Co-operation and Interoperability

Finding: Both staff and stakeholders commented on a lack of harmony (“interoperability”) between TC and Canada Border Service Agency (CBSA) requirements, causing duplication of efforts

[ATIP REMOVED]. CBSA operates a number of Trusted Trader programs, such as the Partners in Protection (PIP) and the Free and Secure Trade (FAST) programs. Because these programs are based on a secure supply chain model similar to the one being developed for air cargo, Treasury Board Secretariat directed CBSA and Transport Canada to work together to eliminate redundancy and duplication. [ATIP REMOVED].

In the early years of the Air Cargo Security Program, CBSA and Program staff acknowledged that the relationship between the two departments was not well defined, and that there were instances in which they duplicated effort and missed opportunities to co-operate as completely as possible. Until recently, the collaboration between Transport Canada and CBSA has focused on information sharing. CBSA has experience vetting secure supply chain members, and has already collected and analyzed a wealth of operational intelligence about importers and exporters that Transport Canada can take advantage of.

Since 2007, CBSA has provided Transport Canada with input into the policy and regulatory development processes and with commercially available data regarding applicant companies. The two organizations are in the process of finalizing an agreement that  will allow CBSA to share data from its Trusted Trader Programs (namely, Partners in Protection and FAST) with Transport Canada.

While overlaps and similarities exist between CBSA’s Trusted Trader Programs and the Air Cargo Security Program, those overlaps are not universal. As noted previously (see Figure 6), air cargo represents less than 13 per cent of Canada’s combined imports and exports, and CBSA is required to pay significant attention to other modes of transportation used to move goods. CBSA staff also acknowledged that their interest and expertise is limited to firms engaged in transborder and international trade, and that they do not collect intelligence on domestic shipping (see Figure 11).
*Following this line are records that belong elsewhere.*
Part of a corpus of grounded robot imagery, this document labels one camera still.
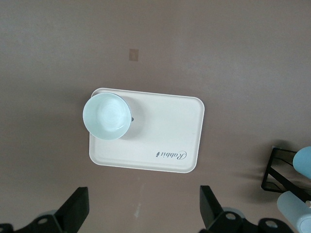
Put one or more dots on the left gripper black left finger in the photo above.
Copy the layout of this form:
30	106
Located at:
73	211

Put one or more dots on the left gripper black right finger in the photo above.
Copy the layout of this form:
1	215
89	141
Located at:
210	206

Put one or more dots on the light blue plastic cup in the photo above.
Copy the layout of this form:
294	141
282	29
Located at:
303	161

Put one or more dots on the grey plastic cup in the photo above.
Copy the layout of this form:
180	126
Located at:
291	211

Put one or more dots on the beige rectangular tray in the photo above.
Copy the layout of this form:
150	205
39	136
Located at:
165	126

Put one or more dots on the white round bowl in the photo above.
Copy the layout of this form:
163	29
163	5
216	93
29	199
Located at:
107	116

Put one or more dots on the brown tape patch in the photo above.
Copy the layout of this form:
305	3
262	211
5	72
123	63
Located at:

Figure 11 : Overlaps between Air Cargo Security Program and CBSA
 

Figure 11 description is provided in the table below. CBSA staff indicated that increased co-operation, mutual recognition and interoperability between its Trusted Trader Programs and the Air Cargo Security Program would reduce redundancies and costs to industry. In particular, CBSA staff saw joint Transport Canada–CBSA inspections, or mutual recognition of each other's site validations, as an important opportunity.

In interviews, air carriers expressed concern that warehouse-level inspection and enforcement operations were not sufficiently harmonized, and that CBSA and Transport Canada appeared not to be communicating with each other at the working level in the regions. Specifically, air carriers are looking for better co-operation between government agencies at the operational level at airports, cargo warehouses, or other locations in the secure supply chain. The air carriers interviewed indicated that there should be better co-operation between Transport Canada’s cargo screening and CBSA-mandated export controls. Freight forwarders echoed the concerns of air carriers with regard to operational co-operation and expressed additional concern that overlapping requirements between Transport Canada and CBSA were imposing a wasteful administrative burden, potentially slowing the movement of freight, and in some cases negatively impacting relationships with their customers.

2.2.3 Demonstration of Efficiency and Economy

The efficiency and economy of the Air Cargo Security Program was assessed against three indicators:

  • Air Cargo Security Program costs
  • Relative cost of current and alternative policy models
  • Opinions of Air Cargo Security Program staff and key stakeholders
Finding: There are indications that the Air Cargo Security Program is operating efficiently and that its policy model and overall approach are in keeping with international best practices.

There is a strong international consensus that it is faster and less costly to screen air cargo early in the supply chain rather than at the airport. In interviews, a number of air carriers concurred that the only way to efficiently and economically screen 100 per cent of air cargo to the standards outlined in SMRAC was to do so early in the supply chain. Air Cargo Security Program Staff and industry stakeholders argued that air-side screening at the new standard would be too slow and too costly, and could result in bottlenecks of cargo waiting to be screened.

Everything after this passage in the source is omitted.